Читать книгу Привокзальная, 1 - Белла Яковлева, Ира Сергеева - Страница 14
Привокзальная, 1
И ещё о дедушке
ОглавлениеКогда дедушки уже не стало, бабуля иногда рассказывала о том, какой он был озорник: как-то, не знаю уж, зачем, распустил слух про одного железнодорожника, что у того, мол, есть небольшой хвост, загадка природы – вот он и не ходит в общественную баню вместе со всеми, стесняется. А ещё бабуля вспоминала, как дед всех жалел, и запросто мог привести домой каких-нибудь бедолаг с вокзала, отставших от поезда – чтобы поели, переночевали, или хотя бы отдохнули. Он дружил со всем районом. И, когда Капитолина Ивановна видела, как двое милиционеров ведут её подвыпившего супруга, и у неё подкашивались ноги от предчувствия беды – эти суровые люди в форме, улыбаясь, говорили: «Вот, хозяйка, принимайте, привели вам нашего Абрамыча!»
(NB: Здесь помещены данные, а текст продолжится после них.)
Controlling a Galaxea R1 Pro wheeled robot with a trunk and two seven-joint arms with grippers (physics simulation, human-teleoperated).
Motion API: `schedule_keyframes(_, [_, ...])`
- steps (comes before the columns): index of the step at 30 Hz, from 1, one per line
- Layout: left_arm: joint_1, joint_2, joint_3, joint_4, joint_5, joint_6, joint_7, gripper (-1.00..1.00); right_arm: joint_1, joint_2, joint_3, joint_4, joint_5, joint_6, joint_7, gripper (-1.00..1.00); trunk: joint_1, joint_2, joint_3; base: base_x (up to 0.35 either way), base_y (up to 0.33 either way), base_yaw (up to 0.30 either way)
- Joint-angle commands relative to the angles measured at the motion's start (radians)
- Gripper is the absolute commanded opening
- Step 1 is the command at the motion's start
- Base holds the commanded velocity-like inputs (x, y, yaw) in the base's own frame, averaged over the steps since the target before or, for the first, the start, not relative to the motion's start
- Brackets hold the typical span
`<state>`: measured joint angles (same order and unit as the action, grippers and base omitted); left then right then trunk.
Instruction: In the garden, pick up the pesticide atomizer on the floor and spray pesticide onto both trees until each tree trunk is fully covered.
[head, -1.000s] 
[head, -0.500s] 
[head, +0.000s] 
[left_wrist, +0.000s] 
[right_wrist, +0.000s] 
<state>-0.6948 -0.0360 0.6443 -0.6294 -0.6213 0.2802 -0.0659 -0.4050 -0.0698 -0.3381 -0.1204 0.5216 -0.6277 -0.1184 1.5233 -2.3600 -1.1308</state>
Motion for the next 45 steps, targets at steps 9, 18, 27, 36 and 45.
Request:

Дед морально расслабился после лагеря: ведь революцию делали для таких, как он. Огонек верил в справедливость, был коммунист и рубаха-парень. А тут вдруг – «английский шпион», тюрьма, пытки…
В молодости он много и горячо работал, быстро выдвинулся, стал заместителем директора депо. У них с Капитолиной только родился первенец: заканчивался 1937 год. Про деда написали в газете, что при обыске под печкой у этого «врага народа» обнаружен пулемет… Бабуля рассказывала, что в квартире-то и печка была так устроена, что никакого пространства под ней не имелось. Как, разумеется, и пулемета. Той ночью к ним стали ломиться в дверь. Капитолина подумала, что какие-либо приятели зовут Алексея гулять, встала и, по её выражению, «спустила на них всех собак». А это оказались люди из НКВД. Дед исчез – как и множество крепких, умных мужчин. И только по-прежнему остался висеть его портрет на Доске почёта в депо.
Через несколько недель бабушке принесли дедов бумажник, а в нём письмо: передавший говорил, что нашел бумажник на дороге. Алексей писал, что ни в чем не виноват, чтобы ждала. Также называл точную дату и место, откуда их отправляют в лагерь. Куда – не знает. И ещё: пусть Капитолина передаст это остальным. Ранним утром она стояла среди толпы на холме – в Саратове таких взгорков немало. Внизу тянулись железнодорожные пути, хорошо просматривался состав, готовый к отправлению. А возле него, под конвоем – тысяча мужей, сыновей, отцов. Они там угрюмо молчали, а сверху вниз катился женский вой. Потом женщины примолкли, стали говорить: «Смотри, смотри!» И читать по буквам одно слово, одно лишь слово: это их мужчины, раздобыв где-то газеты, оборвали страницы в виде больших букв. И молча, как могли, сообща складывали название места, показывая тем, кто наверху, куда их повезут.
Эти люди ждали отправки в болота, мрак и холод, навстречу смерти: рыть Беломорканал.
Бабушка-отличница, в юности не прошедшая в институт из-за «происхождения», теперь опять стала социально чуждым элементом – женой «врага народа». Её уволили из университетской библиотеки, не брали на работу, знакомые отшатывались при встрече. Не пропасть с голоду помогли родственники.
Через год дед вернулся. Выяснилось, что нарком Ежов погорячился, загубив неповинных людей, и теперь сам должен быть расстрелян. А тех, кто смог выжить, отпустили восвояси. Но в партии не восстановили.
Дед умел выживать. Его, пытаясь сломать, после допроса кидали в подвал к убитым. Потом сажали к уркам – но он знал, на каком языке разговаривать с ними.
Бабушка тоже умела выживать. Ведь вернувшись, дед стал пить и гулять.
Выживать по разным поводам – это у нас семейное. Мама как-то в моём детстве, вроде бы и без причины, повернув вдруг ставшее твёрдым лицо, отчеканила: «Самоубийство – это позор! Это не выход! Выход есть непременно. Надо жить!» Не помню, к чему это она говорила. Мамина нежность всегда немного напоминала мне шёлк и бархат только что залитого бетона.